Catania 2-0 Ternana: SPAZZATA VIA ANCHE LA TERNANA, SI APRE UN NUOVO CAMPIONATO PER I ROSSAZZURRI
Venerdì 24 Aprile 2015 20:38

 


Scritto da Giorgio Coco

 

Il Catania non si ferma più. La squadra di Marcolin centra la quinta vittoria consecutiva di questa stagione e si può considerare pienamente fuori dalla lotta per non retrocedere in Lega Pro. Una partita iniziata con la commozione e il minuto di silenzio per la scomparsa della piccola Smeraldina, entrata nel cuore di ogni tifoso etneo per la sua storia di coraggio e speranza durante la malattia. I rossazzurri non iniziano bene e la prima mezz’ora di gara vede le due squadre giocare a ritmi blandi e senza aggressività, probabilmente per via dell’elevata posta in palio. Gli etnei, però, grazie a un tasso tecnico nettamente superiore rispetto all’avversario riescono a passare in vantaggio sullo scadere del primo tempo, grazie a una zampata alla Ibrahimovic di Maniero, che finalizza nuovamente un assist perfetto di Rosina, l’ottavo in questa stagione. Nonostante la reazione degli umbri ad inizio ripresa, i siciliani riescono a chiudersi efficacemente e possono anche recriminare per un netto contrasto in area ai danni di Maniero, non valutato calcio di rigore dal giudice di gara. L’inserimento di Castro al posto dell’autore del vantaggio è stata una grande intuizione di Marcolin, dato che l’argentino, col suo ingresso, cambia decisamente il volto del secondo tempo. È proprio il neo entrato a siglare la rete che chiude i giochi, con un morbido tocco di destro, e che proietta gli etnei a 47 punti, a -4 dalla zona play-off. La salvezza può definirsi, adesso, ormai acquisita e proprio lunedì sera in casa del Bologna, una vittoria potrebbe significare l’inizio di un nuovo campionato per i rossazzurri e il proseguimento di un sogno play-off da continuare ad alimentare.

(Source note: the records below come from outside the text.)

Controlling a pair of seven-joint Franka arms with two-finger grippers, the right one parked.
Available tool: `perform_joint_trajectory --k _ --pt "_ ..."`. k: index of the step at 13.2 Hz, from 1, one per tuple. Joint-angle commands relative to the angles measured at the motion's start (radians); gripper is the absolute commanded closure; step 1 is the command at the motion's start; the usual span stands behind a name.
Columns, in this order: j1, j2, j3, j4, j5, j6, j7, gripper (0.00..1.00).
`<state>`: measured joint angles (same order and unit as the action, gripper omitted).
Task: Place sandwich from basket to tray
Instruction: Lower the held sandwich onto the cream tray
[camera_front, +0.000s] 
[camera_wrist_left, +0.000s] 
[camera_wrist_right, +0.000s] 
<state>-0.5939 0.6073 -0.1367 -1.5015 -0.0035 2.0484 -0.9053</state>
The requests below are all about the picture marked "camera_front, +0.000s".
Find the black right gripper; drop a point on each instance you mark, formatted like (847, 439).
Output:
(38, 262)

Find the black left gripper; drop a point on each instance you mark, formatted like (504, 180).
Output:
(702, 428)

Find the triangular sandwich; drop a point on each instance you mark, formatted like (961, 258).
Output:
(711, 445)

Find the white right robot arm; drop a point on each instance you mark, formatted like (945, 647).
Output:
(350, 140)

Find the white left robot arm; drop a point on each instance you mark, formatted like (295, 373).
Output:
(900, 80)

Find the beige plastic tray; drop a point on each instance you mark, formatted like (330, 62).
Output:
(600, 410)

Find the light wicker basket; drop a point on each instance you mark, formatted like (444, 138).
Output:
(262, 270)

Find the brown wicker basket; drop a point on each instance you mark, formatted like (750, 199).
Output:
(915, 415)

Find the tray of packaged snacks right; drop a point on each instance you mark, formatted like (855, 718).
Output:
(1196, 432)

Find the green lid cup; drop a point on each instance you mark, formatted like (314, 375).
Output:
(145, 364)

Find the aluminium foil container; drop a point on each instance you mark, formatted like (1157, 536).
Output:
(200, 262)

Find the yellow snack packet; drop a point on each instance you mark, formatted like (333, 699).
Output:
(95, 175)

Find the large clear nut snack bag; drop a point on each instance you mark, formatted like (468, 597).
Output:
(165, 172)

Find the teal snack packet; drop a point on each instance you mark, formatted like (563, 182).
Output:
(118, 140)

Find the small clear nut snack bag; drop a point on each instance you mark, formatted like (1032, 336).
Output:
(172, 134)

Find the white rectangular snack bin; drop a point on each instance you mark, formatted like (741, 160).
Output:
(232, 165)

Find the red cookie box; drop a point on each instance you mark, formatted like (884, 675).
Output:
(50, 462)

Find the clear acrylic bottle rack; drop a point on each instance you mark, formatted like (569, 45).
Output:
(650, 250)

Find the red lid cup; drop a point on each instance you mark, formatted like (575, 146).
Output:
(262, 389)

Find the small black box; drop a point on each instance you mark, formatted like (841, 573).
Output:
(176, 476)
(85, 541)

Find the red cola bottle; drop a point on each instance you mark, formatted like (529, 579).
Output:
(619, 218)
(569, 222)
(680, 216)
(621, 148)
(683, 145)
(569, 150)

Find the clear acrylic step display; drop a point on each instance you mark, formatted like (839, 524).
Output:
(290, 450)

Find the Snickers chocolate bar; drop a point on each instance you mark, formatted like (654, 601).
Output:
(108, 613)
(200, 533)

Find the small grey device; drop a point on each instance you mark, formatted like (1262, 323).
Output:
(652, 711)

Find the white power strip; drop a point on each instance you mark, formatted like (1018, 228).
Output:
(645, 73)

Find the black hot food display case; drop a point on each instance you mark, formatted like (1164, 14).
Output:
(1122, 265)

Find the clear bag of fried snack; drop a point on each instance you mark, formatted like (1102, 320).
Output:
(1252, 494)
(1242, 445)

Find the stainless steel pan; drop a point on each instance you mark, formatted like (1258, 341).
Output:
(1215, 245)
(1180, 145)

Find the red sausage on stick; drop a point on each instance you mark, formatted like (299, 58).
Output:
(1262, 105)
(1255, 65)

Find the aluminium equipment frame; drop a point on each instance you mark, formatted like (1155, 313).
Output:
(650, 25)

Ci pensa il solito Maniero - Dopo il minuto di silenzio per la scomparsa della piccola Smeraldina, figlia di un noto esponente della Curva Nord etnea, la gara vede dieci minuti iniziali di studio tra le due squadre, evidenziando l’enorme posta in gioco oggi, con la vincitrice che potrebbe ritenersi praticamente fuori dalla lotta salvezza. Intorno al 13’ il Catania comincia a prendere in mano la partita e a proporsi con più insistenza in zona offensiva, nonostante i numerosi errori in fase di sviluppo dell’azione e dal punto di vista della precisione, che non permettono agli etnei di impensierire Brignoli per la prima mezz’ora. Con il passare dei minuti, però, è la Ternana a crescere e ad aggirarsi con più frequenza dalle parti di Gillet, costruendo la prima azione pericolosa della partita al 30’ con il sinistro di Viola. La gara si accende sul finire del primo tempo quando Calaiò al 36’ manca l’ultimo tocco davanti la porta con Brignoli già saltato, e nel ribaltamento di fronte i rossoverdi sfiorano la rete di testa con Avenatti. Sullo scadere della prima frazione di gioco, tuttavia, arriva il guizzo della formazione di Marcolin, che trova la rete con una splendida deviazione di destro da grande attaccante di Maniero, sempre su invito di Rosina, così come nello scorso turno contro il Latina.

Gli etnei non si fermano più - Il Catania, come nello scorso turno in trasferta, rientra in campo con un piglio rilassato e poco aggressivo, cedendo il campo alla reazione della Ternana, che trova la prima conclusione pericolosa della ripresa con Gavazzi al 53’. Marcolin, allora, al 63’ decide di inserire forze fresche in avanti per sfruttare i contropiedi e chiudere la partita, inserendo Castro al posto di Maniero. L’argentino, con le sue percussioni, spacca letteralmente la partita e si avvicina al raddoppio già al 69’ con un bel destro bloccato dal portiere degli umbri. L’argentino, però, al 76’ non sbaglia, liberato davanti al portiere grazie all’ottimo lancio di Calaiò, e sigla la rete del 2-0 che chiude virtualmente la gara. La Ternana sul finale prova una timida reazione, inefficace e tardiva, però, per negare la quinta vittoria consecutiva agli uomini di Marcolin.